Input

1.3.4.11.1 Input

The Input sub-processor of matching processors is used to map attributes from input data streams to matching processors.

The Input sub-processor is a necessary part of matching, used to control the data that is used in the matching process.

Normally, all attributes from each input data stream are included in a matching process. However, you may want to vary the attributes used in matching, and only include those that you need either to match on, use in the review of possible matches, or use in making output selections.

Note:

For versions of EDQ older than 7.0, it was also necessary to configure the selection of input attributes carefully as all input attributes would be included in the Decision Key used to re-apply ('remember') manual match decisions. However, it is now possible to configure which of the input attributes to use in the Decision Key - see Advanced options for match processors.

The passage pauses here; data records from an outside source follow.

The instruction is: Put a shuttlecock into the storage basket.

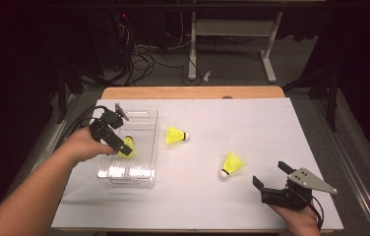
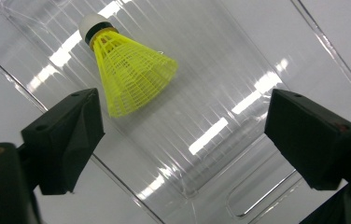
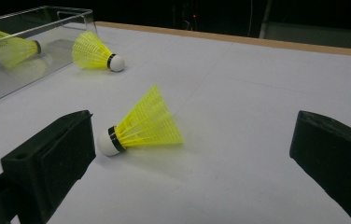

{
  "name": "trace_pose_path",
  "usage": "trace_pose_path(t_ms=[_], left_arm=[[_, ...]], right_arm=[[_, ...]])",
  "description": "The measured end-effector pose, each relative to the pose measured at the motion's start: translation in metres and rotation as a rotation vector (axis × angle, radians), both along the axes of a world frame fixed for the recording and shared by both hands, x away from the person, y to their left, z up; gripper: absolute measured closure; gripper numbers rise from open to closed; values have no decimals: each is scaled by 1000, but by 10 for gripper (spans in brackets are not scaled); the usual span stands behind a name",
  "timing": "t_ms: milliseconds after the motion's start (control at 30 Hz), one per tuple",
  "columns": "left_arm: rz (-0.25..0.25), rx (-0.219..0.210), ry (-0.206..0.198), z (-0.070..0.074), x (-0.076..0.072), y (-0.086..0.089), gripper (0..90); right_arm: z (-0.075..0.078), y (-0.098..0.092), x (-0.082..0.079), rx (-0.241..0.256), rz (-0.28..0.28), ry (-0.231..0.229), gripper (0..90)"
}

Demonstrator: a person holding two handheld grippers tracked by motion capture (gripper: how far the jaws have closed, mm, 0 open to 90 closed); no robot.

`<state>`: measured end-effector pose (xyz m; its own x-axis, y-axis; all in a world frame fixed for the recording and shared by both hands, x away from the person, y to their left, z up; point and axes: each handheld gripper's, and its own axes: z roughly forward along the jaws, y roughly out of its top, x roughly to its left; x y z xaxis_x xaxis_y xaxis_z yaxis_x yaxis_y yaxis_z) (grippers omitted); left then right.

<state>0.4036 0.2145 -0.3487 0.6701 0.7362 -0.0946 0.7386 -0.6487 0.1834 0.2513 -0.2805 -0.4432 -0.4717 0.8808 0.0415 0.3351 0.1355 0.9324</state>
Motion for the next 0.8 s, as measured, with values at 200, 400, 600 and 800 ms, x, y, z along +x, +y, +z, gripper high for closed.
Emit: trace_pose_path(t_ms=[200,400,600,800], left_arm=[[-19,1,5,4,-3,-7,39],[-46,16,-5,4,-7,-17,2],[-61,2,-5,8,-12,-26,2],[-82,-9,-6,13,-20,-37,7]], right_arm=[[1,0,0,-1,1,-2,5],[1,-1,0,-2,-4,-6,5],[1,-1,0,-4,-3,-7,5],[2,1,0,-10,-1,-10,5]])
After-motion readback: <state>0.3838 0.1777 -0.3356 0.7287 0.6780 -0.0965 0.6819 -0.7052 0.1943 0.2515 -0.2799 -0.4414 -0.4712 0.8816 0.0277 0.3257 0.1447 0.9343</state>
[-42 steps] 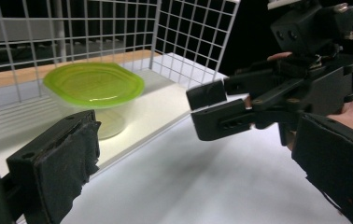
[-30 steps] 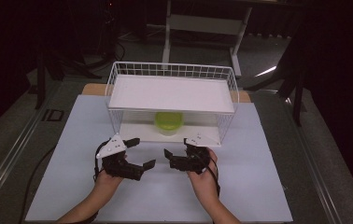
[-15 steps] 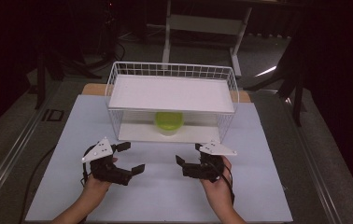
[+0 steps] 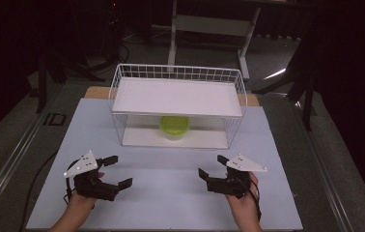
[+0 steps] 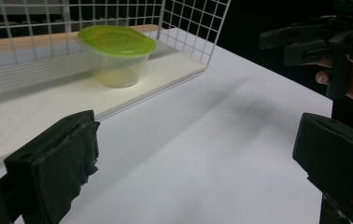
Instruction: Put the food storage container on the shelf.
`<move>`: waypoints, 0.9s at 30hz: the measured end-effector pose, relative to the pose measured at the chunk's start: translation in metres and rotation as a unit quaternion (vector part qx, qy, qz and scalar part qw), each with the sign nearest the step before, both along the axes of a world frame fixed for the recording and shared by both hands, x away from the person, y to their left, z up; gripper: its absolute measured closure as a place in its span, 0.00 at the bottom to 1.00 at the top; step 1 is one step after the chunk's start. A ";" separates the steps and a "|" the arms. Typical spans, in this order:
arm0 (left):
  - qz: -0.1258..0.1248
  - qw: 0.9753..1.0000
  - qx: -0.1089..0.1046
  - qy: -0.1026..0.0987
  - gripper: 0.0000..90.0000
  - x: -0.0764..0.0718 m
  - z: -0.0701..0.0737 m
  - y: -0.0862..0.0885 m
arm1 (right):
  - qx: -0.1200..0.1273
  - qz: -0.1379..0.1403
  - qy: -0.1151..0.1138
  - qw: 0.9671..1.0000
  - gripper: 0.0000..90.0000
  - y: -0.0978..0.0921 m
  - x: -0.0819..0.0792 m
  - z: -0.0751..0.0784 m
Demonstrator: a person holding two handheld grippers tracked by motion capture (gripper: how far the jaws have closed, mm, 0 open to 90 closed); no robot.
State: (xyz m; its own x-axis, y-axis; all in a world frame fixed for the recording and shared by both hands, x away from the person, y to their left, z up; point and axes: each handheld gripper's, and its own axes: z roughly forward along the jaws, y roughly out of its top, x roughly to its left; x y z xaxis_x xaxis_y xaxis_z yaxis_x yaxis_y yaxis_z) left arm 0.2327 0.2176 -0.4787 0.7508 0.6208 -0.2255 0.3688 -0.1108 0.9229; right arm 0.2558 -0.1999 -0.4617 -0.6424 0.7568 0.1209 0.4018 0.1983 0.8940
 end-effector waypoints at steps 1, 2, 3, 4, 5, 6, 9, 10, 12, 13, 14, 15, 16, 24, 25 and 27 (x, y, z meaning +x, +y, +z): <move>0.001 1.000 -0.001 0.001 0.01 -0.001 -0.001 0.002 | 0.001 0.003 0.002 1.000 0.16 -0.003 -0.002 0.000; 0.002 1.000 0.000 0.002 0.01 -0.002 -0.001 0.003 | 0.005 0.006 0.002 1.000 0.16 -0.006 -0.003 -0.001; 0.002 1.000 0.004 0.002 0.01 -0.003 -0.002 0.004 | 0.006 0.003 0.001 1.000 0.16 -0.009 -0.005 -0.001; 0.003 1.000 0.007 0.003 0.01 -0.004 -0.003 0.005 | 0.005 0.002 0.002 1.000 0.16 -0.012 -0.007 -0.001; 0.003 1.000 0.010 0.002 0.01 -0.005 -0.004 0.006 | 0.005 0.003 0.003 1.000 0.16 -0.014 -0.009 -0.002; 0.005 1.000 0.015 0.005 0.01 -0.006 -0.005 0.006 | 0.007 0.004 0.005 1.000 0.16 -0.017 -0.010 -0.002; 0.009 1.000 0.021 0.009 0.01 -0.010 -0.008 0.009 | 0.008 0.007 0.009 1.000 0.16 -0.024 -0.014 -0.004; 0.012 1.000 0.027 0.009 0.01 -0.012 -0.009 0.010 | 0.007 0.008 0.008 1.000 0.16 -0.026 -0.016 -0.004; 0.016 0.999 0.035 0.009 0.01 -0.014 -0.010 0.011 | 0.002 0.008 0.008 1.000 0.16 -0.030 -0.019 -0.006; 0.017 0.999 0.036 0.010 0.01 -0.014 -0.011 0.011 | 0.003 0.012 0.008 1.000 0.16 -0.032 -0.020 -0.006; 0.018 0.999 0.041 0.009 0.01 -0.015 -0.012 0.011 | -0.001 0.014 0.006 1.000 0.16 -0.034 -0.021 -0.007; 0.017 0.999 0.043 0.009 0.01 -0.015 -0.012 0.011 | -0.005 0.014 0.005 1.000 0.16 -0.035 -0.022 -0.008; 0.016 0.999 0.045 0.008 0.01 -0.015 -0.013 0.011 | -0.007 0.015 0.006 1.000 0.16 -0.036 -0.023 -0.009; 0.023 0.999 0.044 0.004 0.01 -0.012 -0.020 0.016 | -0.024 0.017 -0.007 1.000 0.16 -0.045 -0.025 -0.017; 0.023 0.999 0.047 0.001 0.01 -0.012 -0.020 0.016 | -0.028 0.017 -0.010 0.999 0.16 -0.046 -0.025 -0.018; 0.022 0.998 0.051 -0.002 0.01 -0.012 -0.020 0.016 | -0.028 0.017 -0.006 0.999 0.16 -0.048 -0.023 -0.021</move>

For example, from a typical Customer table, the following attributes might be included in a matching process:

Purpose	Attributes
Needed for matching	First_name Surname Birth_date Address_1 Postcode Email Home_tel_number
Needed for the review of possibly matching records	Title Address_2 Town County Customer_type
Needed to identify specific records for data updates	Customer_ID
Needed to make output decisions (for example, to choose the most recent record)	Last_modified_date Has_active_account

A number of other attributes in the source data might be excluded from the matching process.

In order to input data into matching, you first need to connect up the data stream(s) to the match processor on the canvas. Note that the number and type of data streams accepted by the processor depends on the type of processor, as follows:

Match Processor Type	Access input data streams
Group and Merge	A single working data stream
Deduplicate	A single working data stream
Enhance	A single working data stream, and any number of reference data streams
Link	Any number of working and reference data streams
Consolidate	Any number of working data streams
Advanced match	Any number of working and reference data streams

Data streams are connected to match processors either directly from Readers, or from output filters of other processors.

Once the data streams are connected, you can use the Inputs dialog to select attributes, in the same way as for all processors.

Two additional options appear when configuring the options for a match processor (except Group and Merge):

Compare against self - this option allows you to change whether or not the match processor will look for matches within the data stream (rather than between data streams). This option is set to the most likely default depending on the type of match processor. Note that working data streams are always compared with each other, and reference data streams are never compared with each other.

Enabled - this option allows you to retain the configuration of an input data stream, but to switch on and off the use of it in the match process - for example to run a match of some working data against some, but not all, configured reference data streams.